══ Materials provided

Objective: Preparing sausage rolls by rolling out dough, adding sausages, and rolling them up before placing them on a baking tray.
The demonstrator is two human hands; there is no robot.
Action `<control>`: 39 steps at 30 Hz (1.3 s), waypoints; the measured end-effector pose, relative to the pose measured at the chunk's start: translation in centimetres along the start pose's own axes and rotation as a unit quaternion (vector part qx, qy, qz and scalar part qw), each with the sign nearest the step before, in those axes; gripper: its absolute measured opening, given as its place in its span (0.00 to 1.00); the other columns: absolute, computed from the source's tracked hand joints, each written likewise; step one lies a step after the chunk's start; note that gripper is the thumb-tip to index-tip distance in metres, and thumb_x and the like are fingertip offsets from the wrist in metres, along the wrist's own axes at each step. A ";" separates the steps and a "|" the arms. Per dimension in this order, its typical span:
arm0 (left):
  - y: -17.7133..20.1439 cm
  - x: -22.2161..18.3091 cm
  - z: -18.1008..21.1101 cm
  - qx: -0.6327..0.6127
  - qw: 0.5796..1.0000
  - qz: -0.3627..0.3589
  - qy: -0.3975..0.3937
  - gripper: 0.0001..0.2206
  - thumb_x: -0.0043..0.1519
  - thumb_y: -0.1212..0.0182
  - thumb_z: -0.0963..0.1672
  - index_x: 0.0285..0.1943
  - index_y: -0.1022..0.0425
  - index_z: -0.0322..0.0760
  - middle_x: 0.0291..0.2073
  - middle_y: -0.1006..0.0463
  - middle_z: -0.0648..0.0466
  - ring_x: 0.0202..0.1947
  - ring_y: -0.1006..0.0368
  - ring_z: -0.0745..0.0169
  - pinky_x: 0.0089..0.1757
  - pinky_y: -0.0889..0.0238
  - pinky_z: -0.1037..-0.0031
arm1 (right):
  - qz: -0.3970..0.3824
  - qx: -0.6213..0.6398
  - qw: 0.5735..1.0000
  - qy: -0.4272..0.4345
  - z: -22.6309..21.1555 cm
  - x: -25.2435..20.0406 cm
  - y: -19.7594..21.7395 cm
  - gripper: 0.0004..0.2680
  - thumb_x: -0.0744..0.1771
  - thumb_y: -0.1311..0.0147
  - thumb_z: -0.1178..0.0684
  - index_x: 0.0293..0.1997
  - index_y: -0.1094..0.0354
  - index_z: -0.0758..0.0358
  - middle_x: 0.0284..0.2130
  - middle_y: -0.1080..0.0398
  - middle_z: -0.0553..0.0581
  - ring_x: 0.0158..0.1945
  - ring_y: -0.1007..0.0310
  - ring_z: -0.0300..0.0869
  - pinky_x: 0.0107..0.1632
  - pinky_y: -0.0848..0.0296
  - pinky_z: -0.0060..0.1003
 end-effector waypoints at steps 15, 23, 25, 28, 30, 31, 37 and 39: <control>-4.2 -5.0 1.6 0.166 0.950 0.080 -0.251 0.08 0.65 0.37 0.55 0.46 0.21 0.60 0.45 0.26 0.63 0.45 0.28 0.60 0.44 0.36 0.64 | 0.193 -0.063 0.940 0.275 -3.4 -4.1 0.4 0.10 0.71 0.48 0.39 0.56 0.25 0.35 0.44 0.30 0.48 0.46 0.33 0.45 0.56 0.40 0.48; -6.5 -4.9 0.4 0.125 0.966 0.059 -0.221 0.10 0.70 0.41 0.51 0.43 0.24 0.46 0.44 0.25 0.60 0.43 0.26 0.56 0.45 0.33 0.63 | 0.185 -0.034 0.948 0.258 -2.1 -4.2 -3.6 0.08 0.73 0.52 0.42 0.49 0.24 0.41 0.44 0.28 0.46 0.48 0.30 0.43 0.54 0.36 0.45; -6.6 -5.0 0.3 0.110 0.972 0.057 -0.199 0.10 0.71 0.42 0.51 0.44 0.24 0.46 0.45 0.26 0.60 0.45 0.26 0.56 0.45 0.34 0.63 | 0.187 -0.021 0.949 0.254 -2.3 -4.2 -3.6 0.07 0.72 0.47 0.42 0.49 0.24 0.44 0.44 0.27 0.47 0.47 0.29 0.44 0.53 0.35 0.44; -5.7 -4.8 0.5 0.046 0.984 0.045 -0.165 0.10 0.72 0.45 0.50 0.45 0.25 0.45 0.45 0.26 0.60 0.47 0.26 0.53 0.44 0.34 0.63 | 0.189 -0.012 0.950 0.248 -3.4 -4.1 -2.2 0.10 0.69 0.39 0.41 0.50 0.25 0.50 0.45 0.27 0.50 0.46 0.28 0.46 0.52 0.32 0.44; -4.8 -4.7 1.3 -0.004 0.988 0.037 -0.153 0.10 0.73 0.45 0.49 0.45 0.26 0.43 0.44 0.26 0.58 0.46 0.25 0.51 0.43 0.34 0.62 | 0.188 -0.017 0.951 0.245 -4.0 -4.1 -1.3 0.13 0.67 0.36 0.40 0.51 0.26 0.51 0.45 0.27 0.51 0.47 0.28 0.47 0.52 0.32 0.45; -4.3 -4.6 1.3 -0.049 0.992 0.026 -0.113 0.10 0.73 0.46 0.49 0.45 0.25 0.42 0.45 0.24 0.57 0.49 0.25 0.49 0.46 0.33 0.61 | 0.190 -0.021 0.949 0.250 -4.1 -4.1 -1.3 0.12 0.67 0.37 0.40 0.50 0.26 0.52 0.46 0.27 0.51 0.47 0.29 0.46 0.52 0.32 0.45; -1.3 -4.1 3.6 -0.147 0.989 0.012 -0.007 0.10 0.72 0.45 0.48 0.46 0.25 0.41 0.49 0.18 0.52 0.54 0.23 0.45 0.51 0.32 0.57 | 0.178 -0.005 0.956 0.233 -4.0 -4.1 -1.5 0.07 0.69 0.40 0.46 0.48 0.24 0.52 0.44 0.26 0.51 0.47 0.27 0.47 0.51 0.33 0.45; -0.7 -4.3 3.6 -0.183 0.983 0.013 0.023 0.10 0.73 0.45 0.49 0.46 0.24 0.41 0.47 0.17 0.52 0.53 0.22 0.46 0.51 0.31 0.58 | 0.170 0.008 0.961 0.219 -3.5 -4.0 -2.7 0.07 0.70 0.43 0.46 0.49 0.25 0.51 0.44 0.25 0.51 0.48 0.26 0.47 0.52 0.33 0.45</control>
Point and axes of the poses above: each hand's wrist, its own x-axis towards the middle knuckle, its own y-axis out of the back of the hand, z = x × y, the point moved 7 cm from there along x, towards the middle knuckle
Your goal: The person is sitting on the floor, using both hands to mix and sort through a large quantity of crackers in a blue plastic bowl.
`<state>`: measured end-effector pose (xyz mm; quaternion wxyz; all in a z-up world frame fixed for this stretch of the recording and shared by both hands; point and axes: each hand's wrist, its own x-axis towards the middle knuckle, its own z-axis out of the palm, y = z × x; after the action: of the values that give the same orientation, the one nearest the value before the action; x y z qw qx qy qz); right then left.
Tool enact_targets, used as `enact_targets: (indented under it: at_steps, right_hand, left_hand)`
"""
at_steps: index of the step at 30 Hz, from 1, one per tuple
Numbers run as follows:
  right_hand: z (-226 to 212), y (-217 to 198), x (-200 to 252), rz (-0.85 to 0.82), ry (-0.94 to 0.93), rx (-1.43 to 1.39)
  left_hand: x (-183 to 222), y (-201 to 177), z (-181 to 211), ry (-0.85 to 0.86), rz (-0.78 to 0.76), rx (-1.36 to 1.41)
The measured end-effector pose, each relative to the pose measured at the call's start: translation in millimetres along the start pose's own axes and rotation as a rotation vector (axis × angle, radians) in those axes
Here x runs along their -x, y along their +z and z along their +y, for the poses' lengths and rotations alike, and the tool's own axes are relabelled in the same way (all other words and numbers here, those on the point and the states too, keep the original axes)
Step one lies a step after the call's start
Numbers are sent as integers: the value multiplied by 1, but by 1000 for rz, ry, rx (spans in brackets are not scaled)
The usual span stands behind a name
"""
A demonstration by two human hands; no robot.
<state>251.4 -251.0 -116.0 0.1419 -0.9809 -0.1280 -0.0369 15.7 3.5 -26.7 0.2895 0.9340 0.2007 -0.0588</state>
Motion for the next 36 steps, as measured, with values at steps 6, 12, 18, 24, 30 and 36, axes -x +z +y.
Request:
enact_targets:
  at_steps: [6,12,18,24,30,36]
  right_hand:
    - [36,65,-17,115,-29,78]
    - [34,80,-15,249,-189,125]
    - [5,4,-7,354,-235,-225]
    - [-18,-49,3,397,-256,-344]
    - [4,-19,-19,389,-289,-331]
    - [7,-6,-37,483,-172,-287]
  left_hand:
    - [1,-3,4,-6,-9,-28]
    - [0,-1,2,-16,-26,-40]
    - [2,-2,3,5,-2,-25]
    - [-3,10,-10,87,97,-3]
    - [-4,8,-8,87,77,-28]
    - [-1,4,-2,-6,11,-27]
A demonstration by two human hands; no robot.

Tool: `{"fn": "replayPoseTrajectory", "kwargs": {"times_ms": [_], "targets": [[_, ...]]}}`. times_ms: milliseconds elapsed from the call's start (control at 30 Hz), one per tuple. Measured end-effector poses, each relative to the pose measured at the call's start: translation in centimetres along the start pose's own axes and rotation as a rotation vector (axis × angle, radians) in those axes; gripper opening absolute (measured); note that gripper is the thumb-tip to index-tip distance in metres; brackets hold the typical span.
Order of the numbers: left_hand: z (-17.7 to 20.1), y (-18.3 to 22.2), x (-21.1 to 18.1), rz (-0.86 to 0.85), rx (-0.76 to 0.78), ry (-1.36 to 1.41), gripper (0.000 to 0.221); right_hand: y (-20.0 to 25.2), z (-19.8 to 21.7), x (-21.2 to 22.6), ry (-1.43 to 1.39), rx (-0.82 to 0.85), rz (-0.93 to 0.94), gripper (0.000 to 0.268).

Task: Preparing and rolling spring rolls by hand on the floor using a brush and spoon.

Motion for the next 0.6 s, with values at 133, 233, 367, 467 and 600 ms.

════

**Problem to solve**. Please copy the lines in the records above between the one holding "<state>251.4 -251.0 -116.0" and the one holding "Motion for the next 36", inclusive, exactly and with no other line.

**Answer space**.
<state>251.4 -251.0 -116.0 0.1419 -0.9809 -0.1280 -0.0369 15.7 3.5 -26.7 0.2895 0.9340 0.2007 -0.0588</state>
Motion for the next 36 steps, as measured, with values at steps 6, 12, 18, 24, 30 and 36, axes -x +z +y.

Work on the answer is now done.